Anheuser-Busch InBev will close one of its nine breweries in Russia

The Russian division of Anheuser-Busch InBev is to close one of its nine breweries in the country, as a result of “drastic changes” in the beer market.

SUN InBev confirmed to just-drinks earlier today (8 August) that it will close its facility in Kursk, 500km south of Moscow, at some point in the coming months. The unit blamed the tough trading environment for brewers in the country for the move.

“In recent years,” the company said in a statement, “some drastic changes have put extra pressure on the beer industry and thwarted its growth. These changes include the quadrupling of the excise tax since 2009 and various legislative restrictions and bans, making beer industry regulation in Russia now one of the toughest in the world.”

Between 2008 and 2011, Russia's beer industry fell by 17.5% in volume terms, according to SUN InBev. The first six months of 2012 has seen volumes drop by a further 5%.

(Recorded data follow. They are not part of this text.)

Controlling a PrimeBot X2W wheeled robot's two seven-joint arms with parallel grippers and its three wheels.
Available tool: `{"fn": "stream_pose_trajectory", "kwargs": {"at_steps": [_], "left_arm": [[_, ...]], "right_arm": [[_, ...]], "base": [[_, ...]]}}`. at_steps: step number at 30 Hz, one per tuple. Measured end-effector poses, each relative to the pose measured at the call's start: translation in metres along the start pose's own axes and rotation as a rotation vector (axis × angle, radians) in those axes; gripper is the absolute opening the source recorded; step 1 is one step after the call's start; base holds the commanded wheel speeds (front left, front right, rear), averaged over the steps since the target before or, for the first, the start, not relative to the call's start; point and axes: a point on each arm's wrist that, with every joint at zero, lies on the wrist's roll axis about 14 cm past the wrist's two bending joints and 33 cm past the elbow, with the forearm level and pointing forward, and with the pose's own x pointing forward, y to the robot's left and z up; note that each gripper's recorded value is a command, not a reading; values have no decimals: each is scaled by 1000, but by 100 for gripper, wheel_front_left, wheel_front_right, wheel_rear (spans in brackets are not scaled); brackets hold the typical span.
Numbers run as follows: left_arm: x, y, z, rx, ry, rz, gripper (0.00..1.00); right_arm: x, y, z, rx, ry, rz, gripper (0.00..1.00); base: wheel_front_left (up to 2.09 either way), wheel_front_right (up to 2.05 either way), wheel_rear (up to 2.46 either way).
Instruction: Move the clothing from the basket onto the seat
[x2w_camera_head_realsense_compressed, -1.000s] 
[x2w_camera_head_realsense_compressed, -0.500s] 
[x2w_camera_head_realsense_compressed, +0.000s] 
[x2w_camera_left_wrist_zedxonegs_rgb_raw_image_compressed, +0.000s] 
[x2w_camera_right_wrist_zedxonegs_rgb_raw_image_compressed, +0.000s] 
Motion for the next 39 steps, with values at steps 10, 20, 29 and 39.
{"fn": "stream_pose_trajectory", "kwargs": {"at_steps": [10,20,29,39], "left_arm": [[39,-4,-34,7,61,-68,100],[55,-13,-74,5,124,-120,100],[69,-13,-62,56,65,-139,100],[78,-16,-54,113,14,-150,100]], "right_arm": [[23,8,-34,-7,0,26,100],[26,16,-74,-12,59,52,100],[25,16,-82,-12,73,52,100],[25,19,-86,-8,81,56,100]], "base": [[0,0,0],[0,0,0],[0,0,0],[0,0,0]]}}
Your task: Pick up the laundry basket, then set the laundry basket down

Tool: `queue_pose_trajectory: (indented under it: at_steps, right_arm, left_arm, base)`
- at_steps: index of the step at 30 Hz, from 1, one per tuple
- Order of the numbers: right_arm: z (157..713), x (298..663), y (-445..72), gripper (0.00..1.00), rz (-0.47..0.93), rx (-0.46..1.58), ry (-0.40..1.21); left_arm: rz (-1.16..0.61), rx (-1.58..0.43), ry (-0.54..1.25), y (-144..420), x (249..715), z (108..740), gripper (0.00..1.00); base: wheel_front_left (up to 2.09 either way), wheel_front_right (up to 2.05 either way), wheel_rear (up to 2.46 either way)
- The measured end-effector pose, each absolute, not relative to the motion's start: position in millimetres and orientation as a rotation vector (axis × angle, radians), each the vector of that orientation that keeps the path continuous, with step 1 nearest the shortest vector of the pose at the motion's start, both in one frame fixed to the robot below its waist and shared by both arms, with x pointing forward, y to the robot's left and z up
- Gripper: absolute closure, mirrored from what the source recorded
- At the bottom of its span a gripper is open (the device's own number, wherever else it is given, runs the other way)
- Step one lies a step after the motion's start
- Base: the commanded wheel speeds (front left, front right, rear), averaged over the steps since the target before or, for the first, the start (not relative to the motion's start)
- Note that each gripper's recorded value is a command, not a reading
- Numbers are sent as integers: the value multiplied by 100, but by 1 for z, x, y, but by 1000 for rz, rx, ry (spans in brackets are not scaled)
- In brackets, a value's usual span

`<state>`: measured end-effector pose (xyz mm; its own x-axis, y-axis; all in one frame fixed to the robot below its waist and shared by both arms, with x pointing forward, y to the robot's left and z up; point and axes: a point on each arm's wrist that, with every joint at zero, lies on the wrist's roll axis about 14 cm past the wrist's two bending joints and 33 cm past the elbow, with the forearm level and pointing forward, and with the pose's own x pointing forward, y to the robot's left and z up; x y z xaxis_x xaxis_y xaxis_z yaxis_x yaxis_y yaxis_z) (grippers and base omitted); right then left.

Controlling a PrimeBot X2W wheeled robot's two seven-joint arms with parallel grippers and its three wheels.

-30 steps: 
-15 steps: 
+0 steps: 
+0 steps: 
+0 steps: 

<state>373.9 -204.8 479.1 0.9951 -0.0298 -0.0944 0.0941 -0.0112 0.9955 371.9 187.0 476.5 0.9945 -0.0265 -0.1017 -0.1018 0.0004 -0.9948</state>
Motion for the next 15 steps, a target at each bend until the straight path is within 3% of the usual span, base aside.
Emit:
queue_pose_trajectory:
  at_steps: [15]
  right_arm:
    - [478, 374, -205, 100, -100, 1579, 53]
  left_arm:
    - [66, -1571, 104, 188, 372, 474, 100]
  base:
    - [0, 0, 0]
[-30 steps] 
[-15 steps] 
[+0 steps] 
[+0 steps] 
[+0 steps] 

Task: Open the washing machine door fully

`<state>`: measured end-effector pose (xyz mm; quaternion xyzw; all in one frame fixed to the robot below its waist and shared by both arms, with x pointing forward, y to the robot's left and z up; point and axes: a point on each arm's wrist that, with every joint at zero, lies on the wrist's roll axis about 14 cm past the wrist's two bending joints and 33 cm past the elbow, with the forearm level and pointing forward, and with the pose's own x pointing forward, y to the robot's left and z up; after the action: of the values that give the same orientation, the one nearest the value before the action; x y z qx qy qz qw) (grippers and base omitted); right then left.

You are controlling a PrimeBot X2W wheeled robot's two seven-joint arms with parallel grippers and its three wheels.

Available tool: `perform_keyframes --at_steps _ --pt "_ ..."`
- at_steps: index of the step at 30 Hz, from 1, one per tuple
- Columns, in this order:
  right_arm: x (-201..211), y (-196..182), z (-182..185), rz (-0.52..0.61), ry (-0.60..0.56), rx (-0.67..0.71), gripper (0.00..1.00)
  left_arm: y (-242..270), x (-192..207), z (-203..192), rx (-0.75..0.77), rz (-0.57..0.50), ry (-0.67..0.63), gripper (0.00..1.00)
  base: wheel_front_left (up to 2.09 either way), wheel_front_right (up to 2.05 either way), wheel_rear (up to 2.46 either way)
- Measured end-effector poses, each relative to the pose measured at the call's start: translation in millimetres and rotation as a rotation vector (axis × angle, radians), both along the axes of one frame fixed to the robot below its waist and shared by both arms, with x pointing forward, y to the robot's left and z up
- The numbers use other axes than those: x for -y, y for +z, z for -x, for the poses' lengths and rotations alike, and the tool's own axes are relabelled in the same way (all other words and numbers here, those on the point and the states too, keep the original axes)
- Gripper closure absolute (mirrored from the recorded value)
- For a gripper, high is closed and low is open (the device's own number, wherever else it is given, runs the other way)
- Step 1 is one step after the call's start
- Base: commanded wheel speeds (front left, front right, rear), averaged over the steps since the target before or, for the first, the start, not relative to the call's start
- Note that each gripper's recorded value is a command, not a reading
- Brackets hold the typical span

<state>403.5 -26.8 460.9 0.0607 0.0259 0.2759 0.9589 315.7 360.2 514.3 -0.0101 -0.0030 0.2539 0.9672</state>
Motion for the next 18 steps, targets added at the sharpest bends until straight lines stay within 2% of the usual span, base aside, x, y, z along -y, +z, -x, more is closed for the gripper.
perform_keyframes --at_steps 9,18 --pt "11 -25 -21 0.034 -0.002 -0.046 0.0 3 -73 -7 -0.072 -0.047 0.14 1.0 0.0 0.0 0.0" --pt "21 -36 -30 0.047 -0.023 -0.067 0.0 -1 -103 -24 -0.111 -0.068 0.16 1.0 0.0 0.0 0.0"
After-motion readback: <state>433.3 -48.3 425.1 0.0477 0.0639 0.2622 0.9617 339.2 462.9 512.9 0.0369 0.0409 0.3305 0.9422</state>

Stuart MacFarlane, A-B InBev's zone president for Central & Eastern Europe, added: “We do not see any other option in the current beer market conditions.

“In the context of further legislative restrictions, tax burden increase and ongoing industry decline, SUN InBev needs to take measures. Acting now will help maintain our competitiveness and ensure the long-term, sustainable success of our organisation in Russia.”

Production will be moved to the division's other sites in European Russia, with around 225 job losses expected.

“Some employees will continue working at the brewery to ensure technical maintenance and industrial safety norms,” a spokesperson for SUN InBev told just-drinks.

“Some employees will be offered job in other breweries. All in all, we expect that nearly 50 people (of the 275 currently employed at the site) will continue working in the company.

“We have announced that the brewery will be shut down and must now first go through the completion of a number of technological and administrative processes,” the spokesperson added. “As such, we prefer not to speculate on a precise date (for closure).”

The Kursk facility, which started production in 1975, is used for malting and brewing and has an annual capacity of 1m hectolitres. It produces the Pikur, Zhigulevskoye, Sibirskaya Korona, Tolstyak, Volzhanin, Lowenbrau and Bagbier beer brands.

SUN InBev has breweries in nine Russian cities: Klin, Volzhsky, Omsk, Perm, Ivanovo, Saransk, Novocheboksarsk and Angarsk.